For a security service the crock of gold at the end of an algorithmic rainbow is the ability to predict what people will do (and not just terrorists, the guys who pay the salaries of those working in GCHQ and NSA – the politicians – are more than a little interested in monitoring the mindset of the whole community). A la Gottfried Leibniz, those designing and operating the computers that run the security-orientated data-mining systems and the algorithms that direct them believe that future of human beings can be predicted by the forensic examination of the minutiae of our lives. By knowing (and analysing) a person’s DNA, the details of their upbringing, what they say, what they read and listen to, how they think, who they talk with … all this makes easy to predict what exactly they’ll be up to in the future … and how those they interact with will act.

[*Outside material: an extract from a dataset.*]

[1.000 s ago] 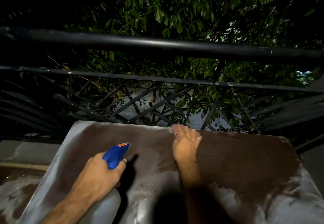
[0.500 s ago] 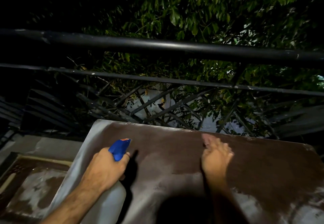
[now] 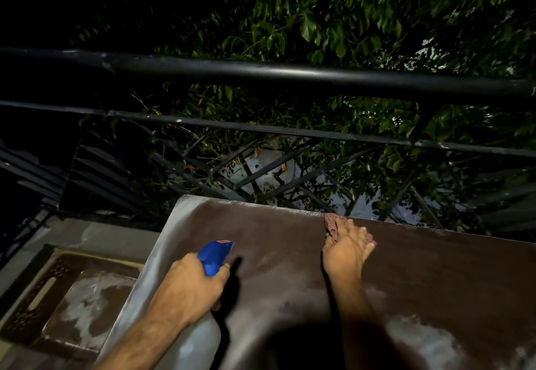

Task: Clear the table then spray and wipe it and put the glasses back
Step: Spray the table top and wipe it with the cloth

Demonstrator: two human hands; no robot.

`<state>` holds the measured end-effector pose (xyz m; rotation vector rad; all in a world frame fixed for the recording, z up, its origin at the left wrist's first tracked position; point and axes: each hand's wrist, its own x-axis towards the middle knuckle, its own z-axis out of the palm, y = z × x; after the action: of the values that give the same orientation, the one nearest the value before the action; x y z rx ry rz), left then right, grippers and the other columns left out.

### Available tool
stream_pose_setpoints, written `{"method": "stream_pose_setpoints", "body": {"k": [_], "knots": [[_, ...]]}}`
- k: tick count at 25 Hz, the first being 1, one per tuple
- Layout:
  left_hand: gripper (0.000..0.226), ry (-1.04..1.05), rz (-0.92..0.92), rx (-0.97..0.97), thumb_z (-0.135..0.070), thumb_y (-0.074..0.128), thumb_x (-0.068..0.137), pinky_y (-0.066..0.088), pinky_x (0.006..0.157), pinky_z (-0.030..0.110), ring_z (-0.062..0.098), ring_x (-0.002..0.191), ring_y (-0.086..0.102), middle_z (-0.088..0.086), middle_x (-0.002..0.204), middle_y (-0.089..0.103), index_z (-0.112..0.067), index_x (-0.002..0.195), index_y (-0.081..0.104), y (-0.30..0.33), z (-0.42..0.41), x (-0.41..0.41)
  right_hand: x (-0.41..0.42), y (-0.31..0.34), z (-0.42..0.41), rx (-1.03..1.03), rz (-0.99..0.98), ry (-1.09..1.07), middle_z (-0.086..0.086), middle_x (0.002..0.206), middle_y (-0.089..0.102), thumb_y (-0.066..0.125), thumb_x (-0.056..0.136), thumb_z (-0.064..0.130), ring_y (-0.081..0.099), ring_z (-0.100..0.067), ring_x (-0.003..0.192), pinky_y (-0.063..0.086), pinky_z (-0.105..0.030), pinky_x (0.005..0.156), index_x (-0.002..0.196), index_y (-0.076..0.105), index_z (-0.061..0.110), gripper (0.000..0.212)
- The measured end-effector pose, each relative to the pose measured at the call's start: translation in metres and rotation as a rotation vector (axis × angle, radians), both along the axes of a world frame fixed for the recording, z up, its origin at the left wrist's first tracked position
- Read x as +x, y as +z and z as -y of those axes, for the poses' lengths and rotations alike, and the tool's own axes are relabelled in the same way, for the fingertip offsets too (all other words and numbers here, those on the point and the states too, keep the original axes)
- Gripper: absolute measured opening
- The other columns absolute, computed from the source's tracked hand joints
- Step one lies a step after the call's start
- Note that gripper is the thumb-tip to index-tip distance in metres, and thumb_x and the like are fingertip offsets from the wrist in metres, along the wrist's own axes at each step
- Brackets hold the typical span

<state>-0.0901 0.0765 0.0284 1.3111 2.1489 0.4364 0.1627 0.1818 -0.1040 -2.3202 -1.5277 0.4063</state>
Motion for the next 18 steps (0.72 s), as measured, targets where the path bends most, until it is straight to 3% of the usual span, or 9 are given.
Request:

I have to admit that I found it difficult to get my head around a machine predicting what I would do in any given circumstance having always believed that human actions, being so whimsical and driven by emotion, as impossible to predict. But non-linear or not given enough data (hence the growth of the surveillance culture) it can be done. And don’t think this is something for the future. Bruce Bueno de Mesquita uses algorithmic analysis combined with game theory as a template to predict political events (the development/non-development of the Iranian H-bomb is the one most usually cited) and, apparently, he’s been so successful he now advises the US government on international policy.
There’s a great line in Ian Ayres’ book ‘Super Crunchers’ (highly recommended, a fascinating read) where he says ‘We may have free will, but data mining can let business emulate a kind of aggregate omniscience’. I would only add that for ‘business’ we should now read ‘security services’.
As Jenni-Fur says in Invent-10n: ‘Then all of us will be reduced to remote-controlled puppets, and there will be no chance of being able to zig when they say zag, or to beep when they say bop. Post-Patriot we will not be able to think, to act, to speak or to move without the spirit-sapping realisation that the ChumBots know everything’.